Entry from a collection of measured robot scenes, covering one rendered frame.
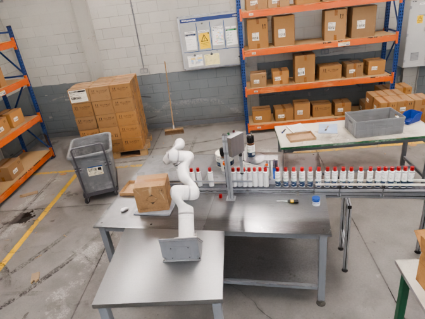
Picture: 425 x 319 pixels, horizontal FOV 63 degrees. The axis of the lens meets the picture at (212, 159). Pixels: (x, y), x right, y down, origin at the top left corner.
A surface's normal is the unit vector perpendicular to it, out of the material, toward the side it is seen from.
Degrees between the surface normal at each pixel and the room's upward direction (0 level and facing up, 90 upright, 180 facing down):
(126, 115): 89
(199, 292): 0
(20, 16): 90
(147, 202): 90
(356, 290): 0
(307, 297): 0
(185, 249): 90
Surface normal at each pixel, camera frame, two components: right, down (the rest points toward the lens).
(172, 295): -0.11, -0.89
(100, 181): 0.28, 0.45
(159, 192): 0.00, 0.44

## [Exercise instructions]
Exactly the lines from the one containing "Degrees between the" through the end of the listing above, inclusive, are to be written out, and no others.

## [Written response]
Degrees between the surface normal at each pixel and the room's upward direction (0 level and facing up, 90 upright, 180 facing down):
(126, 115): 89
(199, 292): 0
(20, 16): 90
(147, 202): 90
(356, 290): 0
(307, 297): 0
(185, 249): 90
Surface normal at each pixel, camera frame, two components: right, down (the rest points toward the lens).
(172, 295): -0.11, -0.89
(100, 181): 0.28, 0.45
(159, 192): 0.00, 0.44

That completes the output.